Necesitaba sentarse. La bruma parecía más densa esta vez. ¿Habría tomado demasiado brebaje? Sólo lo necesitaba para afinar sus sentidos, para ver más allá de la oscuridad. Pero aquello le sacaba de quicio. Tenía que sentarse. Sí, sentarse y esperar a que la bruma de detrás de sus ojos se disipara.
Se sentaría y se concentraría en su respiración, como le habían enseñado. Haría caso omiso de la ira. Un momento. ¿Era ira? Exasperación, tal vez. Desilusión, sí. Pero no ira. La ira era una energía negativa. No estaba a su altura. No, era simple exasperación. ¿Y por qué no iba sentirse exasperado? Estaba convencido de que aquella duraría más.
Y ella lo había intentado, desde luego. Estaba seguro de que, la tercera vez, lo había visto. Sí, estaba seguro de que había visto la luz en los ojos de la chica, justo en el instante en que exhalaba su último suspiro. Sí, lo había visto. Había estado muy cerca.
Ahora pasarían días, tal vez hasta una semana, antes de que pudiera intentarlo otra vez. Se le estaba agotando la paciencia. ¿Por qué coño había tenido que darse por vencida tan pronto? Una oportunidad más era lo único que necesitaba. Había estado tan cerca… Tan cerca que no quería esperar.
Tomó el libro y dejó que el tacto suave de sus tapas de piel le reconfortara. Se sentó en un duro banco, en un rincón en penumbra de la terminal de autobuses, ajeno al chirrido de los frenos hidráulicos, al interminable taconeo apresurado, a los cuerpos que se empujaban y estrujaban, ansiosos por llegar adonde fueran.

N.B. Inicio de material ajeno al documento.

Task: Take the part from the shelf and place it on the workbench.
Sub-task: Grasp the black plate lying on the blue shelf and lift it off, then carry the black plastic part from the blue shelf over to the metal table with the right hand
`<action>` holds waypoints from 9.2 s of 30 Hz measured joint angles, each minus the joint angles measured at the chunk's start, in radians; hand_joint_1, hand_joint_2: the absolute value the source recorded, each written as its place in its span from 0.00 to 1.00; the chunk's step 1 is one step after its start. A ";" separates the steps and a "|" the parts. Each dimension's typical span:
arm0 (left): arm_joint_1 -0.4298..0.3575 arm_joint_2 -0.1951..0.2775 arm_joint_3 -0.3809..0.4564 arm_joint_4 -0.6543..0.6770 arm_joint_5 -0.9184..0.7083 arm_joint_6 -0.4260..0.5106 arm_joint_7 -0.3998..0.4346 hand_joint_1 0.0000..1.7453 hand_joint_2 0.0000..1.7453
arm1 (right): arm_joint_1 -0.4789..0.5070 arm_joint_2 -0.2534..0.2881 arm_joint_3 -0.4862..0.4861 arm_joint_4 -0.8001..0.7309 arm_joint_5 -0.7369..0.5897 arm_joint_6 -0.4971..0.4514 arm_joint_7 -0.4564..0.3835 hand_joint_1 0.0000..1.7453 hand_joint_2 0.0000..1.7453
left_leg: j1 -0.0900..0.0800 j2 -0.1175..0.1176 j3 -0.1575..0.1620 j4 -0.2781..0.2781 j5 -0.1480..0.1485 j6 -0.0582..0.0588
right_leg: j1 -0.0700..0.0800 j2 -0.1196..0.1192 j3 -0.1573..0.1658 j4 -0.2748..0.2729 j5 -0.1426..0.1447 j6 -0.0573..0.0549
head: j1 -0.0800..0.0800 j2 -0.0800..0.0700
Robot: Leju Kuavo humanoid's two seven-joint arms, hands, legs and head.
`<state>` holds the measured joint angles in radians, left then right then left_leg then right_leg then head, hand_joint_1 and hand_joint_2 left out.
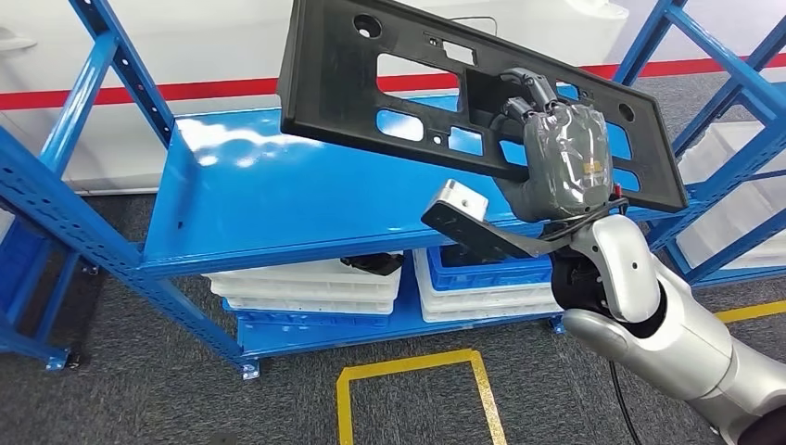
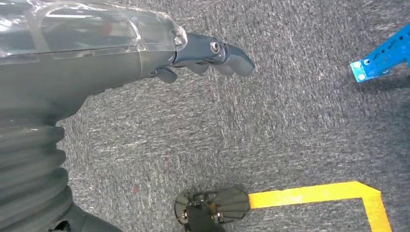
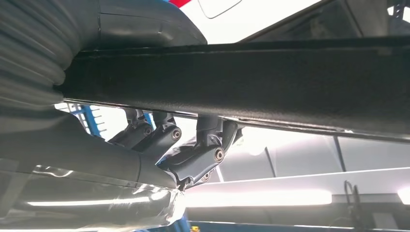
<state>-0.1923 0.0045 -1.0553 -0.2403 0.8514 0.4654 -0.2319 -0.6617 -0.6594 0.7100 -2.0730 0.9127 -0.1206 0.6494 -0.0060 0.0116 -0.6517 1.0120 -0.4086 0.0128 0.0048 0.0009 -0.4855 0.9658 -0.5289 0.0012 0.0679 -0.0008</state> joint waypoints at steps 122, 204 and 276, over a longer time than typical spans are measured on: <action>-0.015 0.019 0.027 -0.014 -0.056 -0.021 0.023 0.00 1.00 | 0.205 -0.068 -0.182 -0.160 0.064 0.083 0.012 1.00 1.00 | 0.000 -0.013 0.007 -0.010 0.011 0.002 | 0.000 -0.006 0.031 -0.016 -0.010 0.006 | -0.006 0.000; -0.002 0.031 0.083 -0.011 -0.035 -0.032 -0.044 0.00 1.00 | 0.424 -0.117 -0.430 -0.234 0.008 0.070 0.012 1.00 1.00 | 0.016 -0.053 0.082 -0.018 -0.065 0.015 | -0.020 0.071 -0.102 0.063 0.016 0.039 | -0.020 0.000; 0.008 0.027 0.115 -0.011 -0.018 -0.026 -0.050 0.00 1.00 | 0.543 -0.167 -0.619 -0.283 -0.007 0.151 0.012 1.00 1.00 | 0.005 0.093 0.135 -0.014 -0.132 -0.010 | -0.002 -0.066 -0.114 0.037 0.067 0.019 | 0.007 0.000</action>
<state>-0.1838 0.0318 -0.9399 -0.2518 0.8334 0.4391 -0.2815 -0.1184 -0.8261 0.0906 -2.3558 0.9054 0.0306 0.6611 -0.0009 0.1042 -0.5169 0.9981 -0.5408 0.0030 0.0029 -0.0653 -0.5999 1.0031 -0.4623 0.0206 0.0751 -0.0008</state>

Cerró los ojos para no ver cómo se elevaba la bruma y escuchó. Odiaba el ruido. Pero más aún odiaba los olores: la peste del gasóleo, y un hedor que se parecía al de unos calcetines sucios y húmedos. Y el olor de los cuerpos. Sí, el olor corporal de los cerdos que abandonaban sus casitas de cartón en el callejón y se aventuraban en la estación para pedir unas monedas. Cerdos inmundos.
Abrió los ojos y notó con alivio que se le había aclarado la visión. Ya no había bruma. Vio a uno de aquellos cerdos junto a las máquinas expendedoras, manoseando las ranuras en busca de monedas. ¿Era una mujer? Resultaba difícil adivinarlo. Llevaba encima todas sus pertenencias, capa mugrienta tras capa mugrienta; se movía absorta, arrastrando los pies, y remolcaba tras ella el bajo de los pantalones. El gorro de fibra, astroso y dado de sí, le daba a su cabeza una terminación picuda y torcida; de él salían, como hebras de paja, sus sucios cabellos rubios. Menuda cobarde. No tenía instinto de conservación. Ni dignidad. Ni alma.
Apoyó el libro sobre su regazo y dejó que se abriera por la página en la que había dejado el marcapáginas casero, un billete de avión sin usar, arrugado en las esquinas y caducado desde hacía mucho tiempo. Tenía que dejar que el libro lo calmara. Le había funcionado en otros momentos; las palabras le ofrecían consejo e inspiración, incluso indicaciones y argumentos. Sus manos ya no temblaban.
Se bajó el cuello de la camisa sobre la sangre seca. La chica le había arañado bien. De momento, sin embargo, podía ignorar el dolor. Más tarde se lavaría las manos. Ahora necesitaba experimentar alguna sensación de plenitud y justificación. Necesitaba calmar su frustración y hacer acopio de paciencia. Sin embargo, sólo podía pensar en lo cerca que había estado de alcanzar su meta. No quería esperar. Si pudiera encontrar un modo para no tener que esperar…
Justo en ese momento, la pordiosera de cabeza picuda le puso ante la cara su mano enguantada y pestilente.
– ¿Podría darme un dólar o dos?
Él levantó la mirada hacia su cara sucia y vio que era bastante joven; tal vez incluso fuera atractiva bajo toda aquella mugre y aquel olor a podredumbre, a descomposición, a basura agria. Escrutó sus ojos. Azules y claros como el cristal, había luz tras ellos, no una hueca mirada de desesperanza. Aún.
Tal vez no tuviera que esperar, después de todo.